Consultant Kat Cammack (R-FL) launched a invoice Tuesday that may require “massive app retailer operators” like Apple to let customers set up third-party app shops and set them as their default. The invoice, known as the App Retailer Freedom Act, goals to “promote competitors and defend shoppers and builders within the cellular app market,” in accordance with a press launch on Tuesday.
Although the invoice doesn’t point out Apple by title, it carves out guidelines for “massive app retailer operators,” which it defines as app shops having greater than 100 million customers within the US. The invoice would goal Google’s practices as properly, as it might drive main app shops to let builders use third-party cost programs.

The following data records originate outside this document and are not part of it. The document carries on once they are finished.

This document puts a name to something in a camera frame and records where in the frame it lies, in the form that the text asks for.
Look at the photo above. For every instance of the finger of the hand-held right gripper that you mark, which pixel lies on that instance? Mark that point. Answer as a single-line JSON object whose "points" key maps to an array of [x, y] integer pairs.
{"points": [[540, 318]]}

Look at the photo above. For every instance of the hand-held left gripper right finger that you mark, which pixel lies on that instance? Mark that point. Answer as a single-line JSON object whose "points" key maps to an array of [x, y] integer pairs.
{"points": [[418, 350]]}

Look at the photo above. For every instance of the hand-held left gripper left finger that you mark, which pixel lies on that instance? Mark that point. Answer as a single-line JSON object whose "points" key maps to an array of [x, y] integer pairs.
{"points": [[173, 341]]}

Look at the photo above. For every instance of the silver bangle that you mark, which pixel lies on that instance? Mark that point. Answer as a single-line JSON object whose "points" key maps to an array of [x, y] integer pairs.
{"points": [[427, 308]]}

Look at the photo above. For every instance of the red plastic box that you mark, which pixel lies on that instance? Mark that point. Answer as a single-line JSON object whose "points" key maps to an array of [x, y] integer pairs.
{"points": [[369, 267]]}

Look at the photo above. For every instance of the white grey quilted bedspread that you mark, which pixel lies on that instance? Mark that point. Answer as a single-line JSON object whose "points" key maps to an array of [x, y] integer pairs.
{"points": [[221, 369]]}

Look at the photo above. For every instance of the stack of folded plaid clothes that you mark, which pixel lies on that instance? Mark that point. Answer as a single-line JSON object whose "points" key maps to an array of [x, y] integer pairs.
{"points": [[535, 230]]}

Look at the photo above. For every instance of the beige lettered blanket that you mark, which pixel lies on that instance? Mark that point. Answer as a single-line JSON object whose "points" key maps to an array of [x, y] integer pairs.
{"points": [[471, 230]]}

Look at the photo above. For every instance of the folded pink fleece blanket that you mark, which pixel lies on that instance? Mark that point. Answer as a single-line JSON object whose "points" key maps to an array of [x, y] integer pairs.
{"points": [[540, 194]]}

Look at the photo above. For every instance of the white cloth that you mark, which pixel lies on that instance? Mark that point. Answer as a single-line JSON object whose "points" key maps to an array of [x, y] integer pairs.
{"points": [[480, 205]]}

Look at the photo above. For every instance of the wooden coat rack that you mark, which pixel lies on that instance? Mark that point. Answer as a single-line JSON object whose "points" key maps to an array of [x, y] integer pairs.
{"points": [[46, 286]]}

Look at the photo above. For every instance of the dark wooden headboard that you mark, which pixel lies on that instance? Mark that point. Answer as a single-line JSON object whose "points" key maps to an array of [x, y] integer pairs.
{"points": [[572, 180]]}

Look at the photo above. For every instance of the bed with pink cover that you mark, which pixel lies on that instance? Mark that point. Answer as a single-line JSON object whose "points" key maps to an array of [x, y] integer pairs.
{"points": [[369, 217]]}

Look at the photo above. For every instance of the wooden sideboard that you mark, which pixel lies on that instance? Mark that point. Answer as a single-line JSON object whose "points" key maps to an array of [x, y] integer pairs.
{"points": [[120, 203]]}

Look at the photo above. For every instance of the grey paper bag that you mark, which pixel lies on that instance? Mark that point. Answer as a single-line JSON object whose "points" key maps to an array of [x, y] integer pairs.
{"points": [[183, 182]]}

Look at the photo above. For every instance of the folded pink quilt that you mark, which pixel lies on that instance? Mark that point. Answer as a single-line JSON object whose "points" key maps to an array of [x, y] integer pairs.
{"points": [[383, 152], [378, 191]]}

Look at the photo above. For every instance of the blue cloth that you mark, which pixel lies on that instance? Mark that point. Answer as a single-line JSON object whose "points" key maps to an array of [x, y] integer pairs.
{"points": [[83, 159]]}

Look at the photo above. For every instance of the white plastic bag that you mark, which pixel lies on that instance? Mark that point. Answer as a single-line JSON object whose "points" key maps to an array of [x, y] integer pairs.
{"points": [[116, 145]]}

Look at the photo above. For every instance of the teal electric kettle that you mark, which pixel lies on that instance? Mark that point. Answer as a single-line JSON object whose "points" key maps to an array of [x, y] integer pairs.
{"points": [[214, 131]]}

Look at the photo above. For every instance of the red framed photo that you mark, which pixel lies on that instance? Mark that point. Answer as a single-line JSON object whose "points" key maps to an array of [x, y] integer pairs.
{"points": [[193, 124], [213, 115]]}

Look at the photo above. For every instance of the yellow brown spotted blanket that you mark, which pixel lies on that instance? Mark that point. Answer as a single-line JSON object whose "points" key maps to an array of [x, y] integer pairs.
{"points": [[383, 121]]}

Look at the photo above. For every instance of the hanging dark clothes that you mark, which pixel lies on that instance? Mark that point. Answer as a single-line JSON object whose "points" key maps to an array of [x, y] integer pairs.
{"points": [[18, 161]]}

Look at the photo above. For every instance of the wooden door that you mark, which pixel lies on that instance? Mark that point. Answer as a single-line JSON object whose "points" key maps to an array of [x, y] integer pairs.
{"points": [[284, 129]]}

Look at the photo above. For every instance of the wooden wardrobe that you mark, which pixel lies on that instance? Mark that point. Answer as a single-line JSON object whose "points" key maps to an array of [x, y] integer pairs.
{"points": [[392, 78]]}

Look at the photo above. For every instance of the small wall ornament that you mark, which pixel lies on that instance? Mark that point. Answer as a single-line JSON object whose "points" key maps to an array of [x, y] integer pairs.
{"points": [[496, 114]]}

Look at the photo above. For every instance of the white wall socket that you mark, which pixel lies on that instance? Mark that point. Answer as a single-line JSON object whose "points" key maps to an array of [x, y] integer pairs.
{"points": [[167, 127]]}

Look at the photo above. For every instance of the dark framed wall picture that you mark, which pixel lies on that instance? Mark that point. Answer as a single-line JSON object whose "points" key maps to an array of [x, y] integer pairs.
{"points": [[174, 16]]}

It will additionally require Apple and Google to supply builders “equal entry to interfaces, options, and growth instruments with out value or discrimination,” in addition to enable customers to take away or conceal pre-installed apps. Violations of the invoice would end in penalties from the Federal Commerce Fee, together with a further civil penalty of as much as $1 million for every violation.
“Dominant app shops have managed buyer information and compelled shoppers to make use of the marketplaces’ personal service provider companies, as a substitute of the native, in-app choices offered by the purposes and builders themselves,” Cammack mentioned within the press launch. The outcomes are greater costs and restricted choices for shoppers and anti-competitive practices for builders which have stifled innovation.”